WORK ITEM:
Return the listing exactly as it appears, but strip out the images.

● ● ● ● ●

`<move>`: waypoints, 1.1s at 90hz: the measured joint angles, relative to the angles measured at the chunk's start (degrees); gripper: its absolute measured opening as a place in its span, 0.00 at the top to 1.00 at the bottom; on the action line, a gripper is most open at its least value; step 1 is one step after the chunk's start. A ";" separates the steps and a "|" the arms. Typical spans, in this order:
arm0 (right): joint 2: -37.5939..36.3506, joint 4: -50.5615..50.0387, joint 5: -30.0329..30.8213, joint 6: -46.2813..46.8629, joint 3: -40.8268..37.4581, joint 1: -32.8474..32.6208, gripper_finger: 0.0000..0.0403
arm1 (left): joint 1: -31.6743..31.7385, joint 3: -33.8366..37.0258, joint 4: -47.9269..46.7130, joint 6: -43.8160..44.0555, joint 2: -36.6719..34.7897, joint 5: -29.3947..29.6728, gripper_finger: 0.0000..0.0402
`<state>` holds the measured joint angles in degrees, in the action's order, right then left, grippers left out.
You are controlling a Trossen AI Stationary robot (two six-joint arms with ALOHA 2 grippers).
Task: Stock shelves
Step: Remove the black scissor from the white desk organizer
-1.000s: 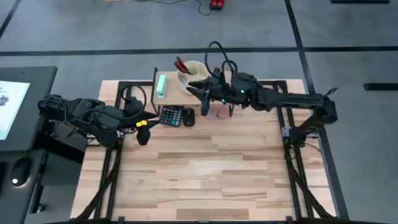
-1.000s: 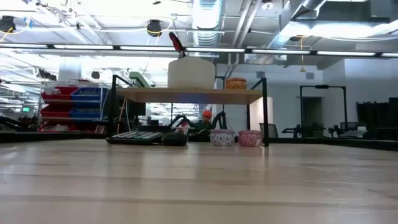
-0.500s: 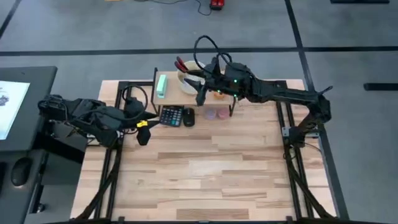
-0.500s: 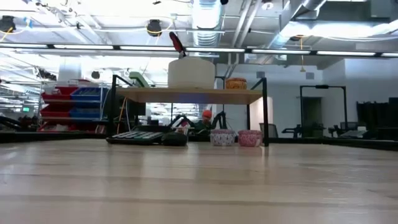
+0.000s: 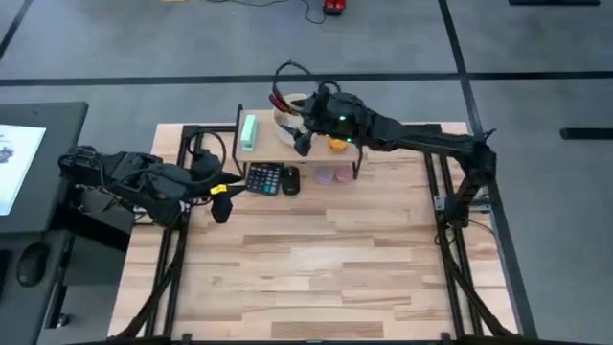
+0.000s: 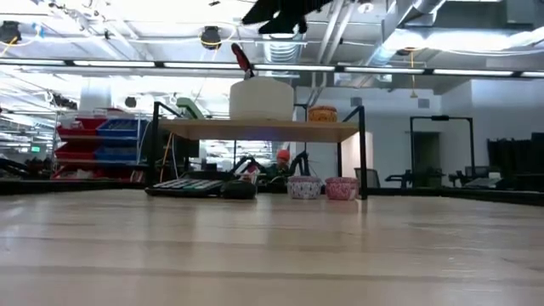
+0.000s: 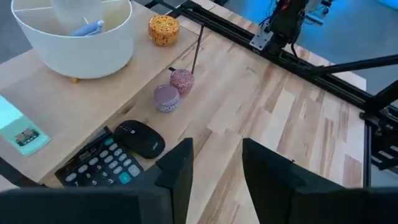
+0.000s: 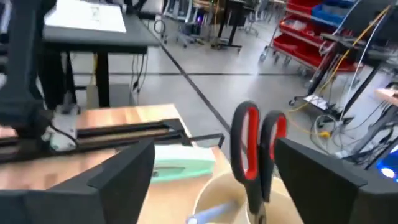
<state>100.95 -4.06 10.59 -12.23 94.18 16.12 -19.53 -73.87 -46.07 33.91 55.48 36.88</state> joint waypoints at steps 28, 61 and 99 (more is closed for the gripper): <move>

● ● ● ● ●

YOUR RESPONSE:
`<move>`: waypoints, 1.1s at 90hz: the measured joint angles, relative to the angles measured at the chunk's start (degrees); gripper: its absolute measured opening as a place in its span, 0.00 at the top to 1.00 at the bottom; on the action line, a gripper is most open at its least value; step 1 is one step after the chunk's start. A ";" separates the steps and a "|" the arms. Typical spans, in this order:
arm0 (right): joint 2: -37.5939..36.3506, joint 4: -50.5615..50.0387, joint 5: -30.0329..30.8213, joint 6: -46.2813..46.8629, joint 3: -40.8268..37.4581, joint 1: -32.8474..32.6208, gripper_finger: 0.0000..0.0403
arm1 (left): joint 1: -31.6743..31.7385, joint 3: -33.8366..37.0258, joint 4: -47.9269..46.7130, joint 6: -43.8160..44.0555, joint 2: -36.6719..34.7897, joint 5: -29.3947..29.6728, gripper_finger: 0.0000..0.0402
`<state>` holds the measured joint angles in degrees, in the action's order, right then left, grippers left out.
You are controlling a Trossen AI Stationary robot (two six-joint arms with ALOHA 2 grippers).
Task: Stock shelves
Step: Remove the black scissor from the white desk organizer
-1.000s: 
-1.000s: 
-0.500s: 
-0.500s: 
+0.000s: 
+0.000s: 
+0.000s: 
+0.000s: 
<state>100.95 -4.06 10.59 -12.23 94.18 16.12 -19.53 -73.87 -46.07 33.91 55.48 36.88</state> joint waypoints at steps 28, 61 and 99 (more is closed for the gripper): <move>

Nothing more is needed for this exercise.